La Formule 1 s’interroge sur son avenir sportif. Derrière les discours sur le mérite et le talent, la réalité financière des filières jeunes dessine un autre visage du paddock. Pour Jan Lammers, ancien pilote et père d’un espoir en devenir, le constat est sans détour : la F1 prépare déjà plusieurs nouveaux Lance Stroll.

Lammers : une ascension vers la F1 devenue hors de prix
Karting, formules de promotion, championnats intermédiaires : chaque marche vers la F1 coûte désormais des millions. Si certaines recrues sont repérées très tôt par une académie officielle, la majorité dépend encore du soutien familial ou de sponsors prêts à investir sans garantie de retour.
Lammers en sait quelque chose. Son fils René Lammers, attendu en Eurocup-3 en 2026, cherche toujours une porte d’entrée vers la F3 ou la F2, véritables sas vers l’élite. Un parcours semé d’embûches, surtout sans fortune colossale.
« Nous avons pu tenir jusqu’ici, mais nous sommes à bout de souffle », confie Lammers, décrivant une réalité devenue presque intenable pour les familles « normales ».
Pour illustrer son propos, Lammers cite un nom qui cristallise le débat : Lance Stroll. Le Canadien, soutenu par son père milliardaire Lawrence Stroll, évolue toujours en F1 avec Aston Martin, malgré des performances largement dominées par son coéquipier Fernando Alonso depuis 2023.

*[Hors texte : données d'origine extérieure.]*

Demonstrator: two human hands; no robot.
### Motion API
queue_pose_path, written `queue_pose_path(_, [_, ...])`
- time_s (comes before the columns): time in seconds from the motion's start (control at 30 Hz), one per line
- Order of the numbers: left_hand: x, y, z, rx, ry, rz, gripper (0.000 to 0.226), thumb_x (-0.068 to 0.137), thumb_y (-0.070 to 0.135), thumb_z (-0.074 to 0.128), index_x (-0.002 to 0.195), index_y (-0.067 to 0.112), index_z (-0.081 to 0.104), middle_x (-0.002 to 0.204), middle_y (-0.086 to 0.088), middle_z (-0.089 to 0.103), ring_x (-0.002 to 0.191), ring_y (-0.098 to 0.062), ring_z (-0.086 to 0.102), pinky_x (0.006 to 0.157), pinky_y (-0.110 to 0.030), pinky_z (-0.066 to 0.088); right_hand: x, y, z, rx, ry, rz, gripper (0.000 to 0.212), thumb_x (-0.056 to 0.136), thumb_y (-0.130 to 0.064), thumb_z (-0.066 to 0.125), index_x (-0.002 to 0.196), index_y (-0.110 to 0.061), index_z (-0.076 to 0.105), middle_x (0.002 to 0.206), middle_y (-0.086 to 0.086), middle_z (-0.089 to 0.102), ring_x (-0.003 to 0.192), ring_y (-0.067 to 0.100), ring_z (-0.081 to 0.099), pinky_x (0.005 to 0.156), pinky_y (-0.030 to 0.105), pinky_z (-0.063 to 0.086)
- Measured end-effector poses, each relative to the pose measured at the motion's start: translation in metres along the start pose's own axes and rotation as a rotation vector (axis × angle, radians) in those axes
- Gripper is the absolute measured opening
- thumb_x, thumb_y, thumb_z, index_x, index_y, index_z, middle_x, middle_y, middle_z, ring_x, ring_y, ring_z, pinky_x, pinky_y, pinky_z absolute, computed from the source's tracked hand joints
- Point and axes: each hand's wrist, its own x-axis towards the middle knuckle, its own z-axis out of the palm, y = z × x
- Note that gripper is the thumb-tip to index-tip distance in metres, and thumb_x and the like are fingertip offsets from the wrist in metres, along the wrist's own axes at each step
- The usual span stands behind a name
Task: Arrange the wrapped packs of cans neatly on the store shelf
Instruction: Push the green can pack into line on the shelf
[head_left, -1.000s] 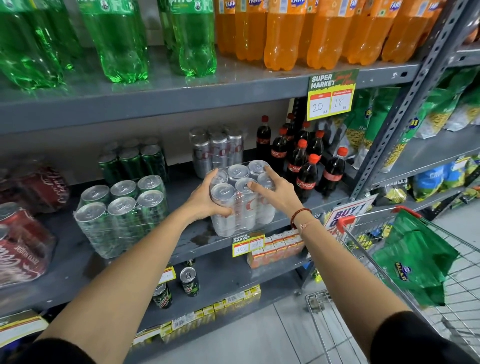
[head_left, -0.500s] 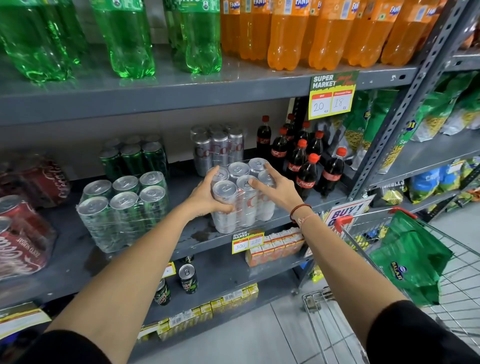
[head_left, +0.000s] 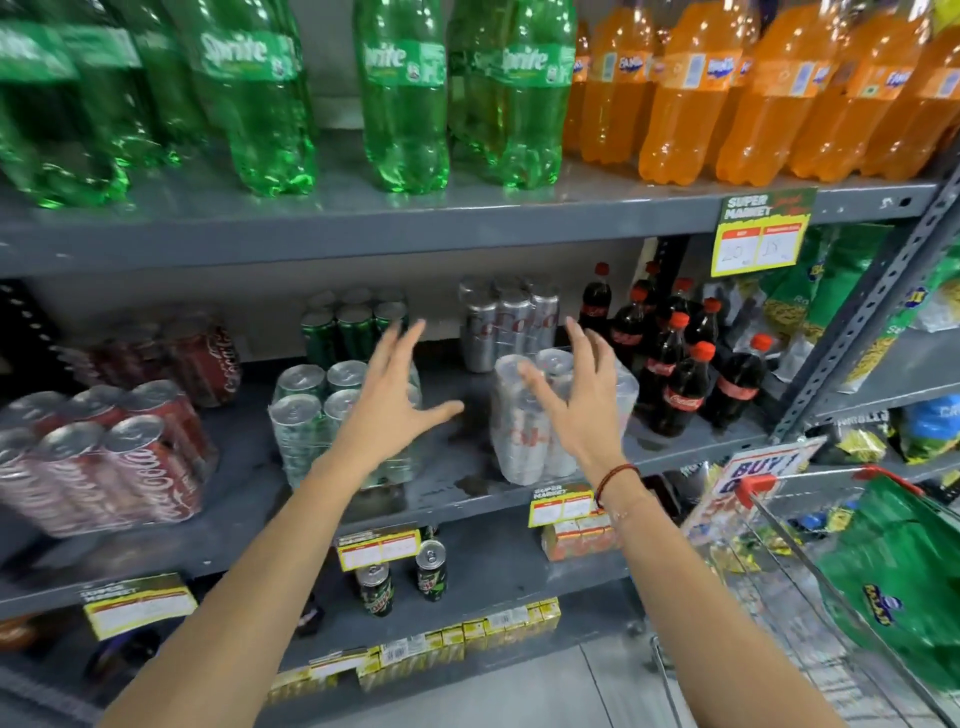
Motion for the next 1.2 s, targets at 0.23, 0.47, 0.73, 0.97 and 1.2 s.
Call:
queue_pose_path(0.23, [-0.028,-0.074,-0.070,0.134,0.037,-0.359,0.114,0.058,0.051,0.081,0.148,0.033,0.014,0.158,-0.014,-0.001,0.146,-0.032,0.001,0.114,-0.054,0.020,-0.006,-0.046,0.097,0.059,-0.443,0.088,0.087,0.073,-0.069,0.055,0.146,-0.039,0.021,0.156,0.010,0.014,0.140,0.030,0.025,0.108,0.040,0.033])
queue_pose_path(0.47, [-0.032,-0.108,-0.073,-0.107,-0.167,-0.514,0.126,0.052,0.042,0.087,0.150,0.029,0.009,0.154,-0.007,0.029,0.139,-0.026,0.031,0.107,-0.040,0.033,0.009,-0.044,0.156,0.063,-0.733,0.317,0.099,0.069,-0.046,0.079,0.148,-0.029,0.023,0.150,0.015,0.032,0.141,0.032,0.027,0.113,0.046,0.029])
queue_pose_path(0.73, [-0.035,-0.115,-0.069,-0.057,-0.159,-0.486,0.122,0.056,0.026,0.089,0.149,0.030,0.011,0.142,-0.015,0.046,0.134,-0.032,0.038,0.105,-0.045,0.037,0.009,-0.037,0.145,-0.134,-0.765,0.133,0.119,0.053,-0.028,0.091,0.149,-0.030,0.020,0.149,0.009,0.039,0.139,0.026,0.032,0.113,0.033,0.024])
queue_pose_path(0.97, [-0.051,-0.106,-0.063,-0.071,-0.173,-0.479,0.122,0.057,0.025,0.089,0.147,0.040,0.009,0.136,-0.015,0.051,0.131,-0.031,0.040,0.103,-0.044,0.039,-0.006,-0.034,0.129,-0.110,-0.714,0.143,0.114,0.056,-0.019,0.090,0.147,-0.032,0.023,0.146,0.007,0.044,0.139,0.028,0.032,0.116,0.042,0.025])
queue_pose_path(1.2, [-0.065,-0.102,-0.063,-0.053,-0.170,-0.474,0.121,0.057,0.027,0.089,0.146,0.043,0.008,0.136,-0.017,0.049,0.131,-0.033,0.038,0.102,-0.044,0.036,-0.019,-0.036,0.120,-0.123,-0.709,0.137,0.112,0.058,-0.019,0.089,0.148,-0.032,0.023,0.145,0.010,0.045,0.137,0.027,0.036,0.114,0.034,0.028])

« On a Lance Stroll en Formule 1, mais il y
en a environ huit autres qui arrivent », lâche
Lammers.
« Il devient de plus en plus difficile de se distinguer
uniquement par le talent. »
En 2025, Alonso a devancé Stroll lors des 24 qualifications disputées ensemble. Au championnat, l’écart s’est répété saison après saison. Pourtant, à l’approche de 2026 année d’expiration de son contrat, Stroll ne semble pas réellement menacé.
L’écurie nourrit des ambitions claires : devenir championne du monde. Reste une question centrale, de plus en plus présente dans le paddock : peut-on viser le sommet avec un pilote protégé avant d’être performant ? Ou l’influence financière finira-t-elle par primer définitivement sur la hiérarchie sportive ?
La F1 n’a jamais été un sport égalitaire, mais l’écart se creuse dangereusement. À mesure que les budgets explosent, le talent seul ne suffit plus à ouvrir les portes de l’élite. L’avertissement de Jan Lammers résonne comme un signal faible devenu assourdissant : si rien ne change, la Formule 1 de demain pourrait compter davantage d’héritiers que de révélations. Et la question ne sera plus de savoir qui est le plus rapide, mais qui peut encore se payer le droit de l’être.